#### PROBLEM:
Every line of the material has to be retyped exactly.
# # # # # # #
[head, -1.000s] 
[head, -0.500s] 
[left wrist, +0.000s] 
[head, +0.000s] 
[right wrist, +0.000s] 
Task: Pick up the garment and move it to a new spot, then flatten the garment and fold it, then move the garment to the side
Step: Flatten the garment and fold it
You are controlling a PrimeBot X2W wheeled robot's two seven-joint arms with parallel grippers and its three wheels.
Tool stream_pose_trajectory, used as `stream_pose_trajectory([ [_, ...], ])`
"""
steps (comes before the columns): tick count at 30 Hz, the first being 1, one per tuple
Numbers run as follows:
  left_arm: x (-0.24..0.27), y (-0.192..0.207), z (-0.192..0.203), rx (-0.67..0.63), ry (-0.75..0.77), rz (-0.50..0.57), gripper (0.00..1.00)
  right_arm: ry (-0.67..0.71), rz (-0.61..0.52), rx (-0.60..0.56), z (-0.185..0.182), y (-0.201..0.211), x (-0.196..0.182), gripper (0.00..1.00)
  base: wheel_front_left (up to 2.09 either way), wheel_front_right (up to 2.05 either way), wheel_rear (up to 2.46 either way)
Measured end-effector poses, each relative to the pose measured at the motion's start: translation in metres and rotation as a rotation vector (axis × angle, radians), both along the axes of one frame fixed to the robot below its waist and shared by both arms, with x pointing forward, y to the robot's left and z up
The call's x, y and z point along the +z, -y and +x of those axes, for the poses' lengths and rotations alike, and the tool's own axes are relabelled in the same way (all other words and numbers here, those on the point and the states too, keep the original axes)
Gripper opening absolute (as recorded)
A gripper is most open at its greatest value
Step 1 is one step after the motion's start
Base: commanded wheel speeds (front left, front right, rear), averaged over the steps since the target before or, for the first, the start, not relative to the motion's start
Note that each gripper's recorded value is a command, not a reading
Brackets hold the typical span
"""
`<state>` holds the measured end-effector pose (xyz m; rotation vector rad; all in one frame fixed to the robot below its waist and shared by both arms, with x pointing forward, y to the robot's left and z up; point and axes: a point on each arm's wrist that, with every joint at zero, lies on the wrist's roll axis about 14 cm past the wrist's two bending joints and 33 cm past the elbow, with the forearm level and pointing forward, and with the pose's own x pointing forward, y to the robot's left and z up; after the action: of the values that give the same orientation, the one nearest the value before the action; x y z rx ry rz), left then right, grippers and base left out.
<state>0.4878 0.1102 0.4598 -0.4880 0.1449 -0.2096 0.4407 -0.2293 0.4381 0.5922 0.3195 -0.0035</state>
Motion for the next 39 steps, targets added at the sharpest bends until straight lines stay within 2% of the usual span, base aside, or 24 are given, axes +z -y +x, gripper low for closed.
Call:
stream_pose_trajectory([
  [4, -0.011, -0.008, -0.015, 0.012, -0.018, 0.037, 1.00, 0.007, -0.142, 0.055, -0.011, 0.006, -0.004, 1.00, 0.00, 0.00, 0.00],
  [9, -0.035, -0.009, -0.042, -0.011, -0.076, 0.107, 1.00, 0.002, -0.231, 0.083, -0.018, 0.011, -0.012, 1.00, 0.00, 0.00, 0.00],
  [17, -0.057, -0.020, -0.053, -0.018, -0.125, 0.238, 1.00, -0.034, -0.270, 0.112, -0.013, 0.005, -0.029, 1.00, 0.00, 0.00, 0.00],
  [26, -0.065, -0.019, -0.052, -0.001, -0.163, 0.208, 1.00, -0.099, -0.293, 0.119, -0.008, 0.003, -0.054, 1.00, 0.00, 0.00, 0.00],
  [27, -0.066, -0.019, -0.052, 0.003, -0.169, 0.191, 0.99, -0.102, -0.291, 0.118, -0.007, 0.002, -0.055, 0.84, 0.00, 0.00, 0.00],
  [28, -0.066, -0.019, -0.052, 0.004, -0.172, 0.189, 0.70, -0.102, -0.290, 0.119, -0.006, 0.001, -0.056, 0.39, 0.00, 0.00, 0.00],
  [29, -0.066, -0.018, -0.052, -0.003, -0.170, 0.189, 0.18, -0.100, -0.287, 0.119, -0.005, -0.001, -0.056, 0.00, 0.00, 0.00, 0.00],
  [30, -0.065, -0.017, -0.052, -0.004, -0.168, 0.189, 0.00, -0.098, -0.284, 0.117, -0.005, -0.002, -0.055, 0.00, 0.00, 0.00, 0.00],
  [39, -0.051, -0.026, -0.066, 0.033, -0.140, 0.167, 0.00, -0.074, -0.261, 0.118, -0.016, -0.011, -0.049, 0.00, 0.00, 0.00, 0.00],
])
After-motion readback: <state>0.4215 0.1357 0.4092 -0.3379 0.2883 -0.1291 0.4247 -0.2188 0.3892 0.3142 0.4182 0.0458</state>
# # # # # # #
#### RESULT OF THE EXERCISE:
[head, -1.000s] 
[head, -0.500s] 
[left wrist, +0.000s] 
[head, +0.000s] 
[right wrist, +0.000s] 
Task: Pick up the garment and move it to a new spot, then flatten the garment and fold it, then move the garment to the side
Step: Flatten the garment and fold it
You are controlling a PrimeBot X2W wheeled robot's two seven-joint arms with parallel grippers and its three wheels.
Tool stream_pose_trajectory, used as `stream_pose_trajectory([ [_, ...], ])`
"""
steps (comes before the columns): tick count at 30 Hz, the first being 1, one per tuple
Numbers run as follows:
  left_arm: x (-0.24..0.27), y (-0.192..0.207), z (-0.192..0.203), rx (-0.67..0.63), ry (-0.75..0.77), rz (-0.50..0.57), gripper (0.00..1.00)
  right_arm: ry (-0.67..0.71), rz (-0.61..0.52), rx (-0.60..0.56), z (-0.185..0.182), y (-0.201..0.211), x (-0.196..0.182), gripper (0.00..1.00)
  base: wheel_front_left (up to 2.09 either way), wheel_front_right (up to 2.05 either way), wheel_rear (up to 2.46 either way)
Measured end-effector poses, each relative to the pose measured at the motion's start: translation in metres and rotation as a rotation vector (axis × angle, radians), both along the axes of one frame fixed to the robot below its waist and shared by both arms, with x pointing forward, y to the robot's left and z up
The call's x, y and z point along the +z, -y and +x of those axes, for the poses' lengths and rotations alike, and the tool's own axes are relabelled in the same way (all other words and numbers here, those on the point and the states too, keep the original axes)
Gripper opening absolute (as recorded)
A gripper is most open at its greatest value
Step 1 is one step after the motion's start
Base: commanded wheel speeds (front left, front right, rear), averaged over the steps since the target before or, for the first, the start, not relative to the motion's start
Note that each gripper's recorded value is a command, not a reading
Brackets hold the typical span
"""
`<state>` holds the measured end-effector pose (xyz m; rotation vector rad; all in one frame fixed to the robot below its waist and shared by both arms, with x pointing forward, y to the robot's left and z up; point and axes: a point on each arm's wrist that, with every joint at zero, lies on the wrist's roll axis about 14 cm past the wrist's two bending joints and 33 cm past the elbow, with the forearm level and pointing forward, and with the pose's own x pointing forward, y to the robot's left and z up; after the action: of the values that give the same orientation, the one nearest the value before the action; x y z rx ry rz), left then right, grippers and base left out.
<state>0.4878 0.1102 0.4598 -0.4880 0.1449 -0.2096 0.4407 -0.2293 0.4381 0.5922 0.3195 -0.0035</state>
Motion for the next 39 steps, targets added at the sharpest bends until straight lines stay within 2% of the usual span, base aside, or 24 are given, axes +z -y +x, gripper low for closed.
Call:
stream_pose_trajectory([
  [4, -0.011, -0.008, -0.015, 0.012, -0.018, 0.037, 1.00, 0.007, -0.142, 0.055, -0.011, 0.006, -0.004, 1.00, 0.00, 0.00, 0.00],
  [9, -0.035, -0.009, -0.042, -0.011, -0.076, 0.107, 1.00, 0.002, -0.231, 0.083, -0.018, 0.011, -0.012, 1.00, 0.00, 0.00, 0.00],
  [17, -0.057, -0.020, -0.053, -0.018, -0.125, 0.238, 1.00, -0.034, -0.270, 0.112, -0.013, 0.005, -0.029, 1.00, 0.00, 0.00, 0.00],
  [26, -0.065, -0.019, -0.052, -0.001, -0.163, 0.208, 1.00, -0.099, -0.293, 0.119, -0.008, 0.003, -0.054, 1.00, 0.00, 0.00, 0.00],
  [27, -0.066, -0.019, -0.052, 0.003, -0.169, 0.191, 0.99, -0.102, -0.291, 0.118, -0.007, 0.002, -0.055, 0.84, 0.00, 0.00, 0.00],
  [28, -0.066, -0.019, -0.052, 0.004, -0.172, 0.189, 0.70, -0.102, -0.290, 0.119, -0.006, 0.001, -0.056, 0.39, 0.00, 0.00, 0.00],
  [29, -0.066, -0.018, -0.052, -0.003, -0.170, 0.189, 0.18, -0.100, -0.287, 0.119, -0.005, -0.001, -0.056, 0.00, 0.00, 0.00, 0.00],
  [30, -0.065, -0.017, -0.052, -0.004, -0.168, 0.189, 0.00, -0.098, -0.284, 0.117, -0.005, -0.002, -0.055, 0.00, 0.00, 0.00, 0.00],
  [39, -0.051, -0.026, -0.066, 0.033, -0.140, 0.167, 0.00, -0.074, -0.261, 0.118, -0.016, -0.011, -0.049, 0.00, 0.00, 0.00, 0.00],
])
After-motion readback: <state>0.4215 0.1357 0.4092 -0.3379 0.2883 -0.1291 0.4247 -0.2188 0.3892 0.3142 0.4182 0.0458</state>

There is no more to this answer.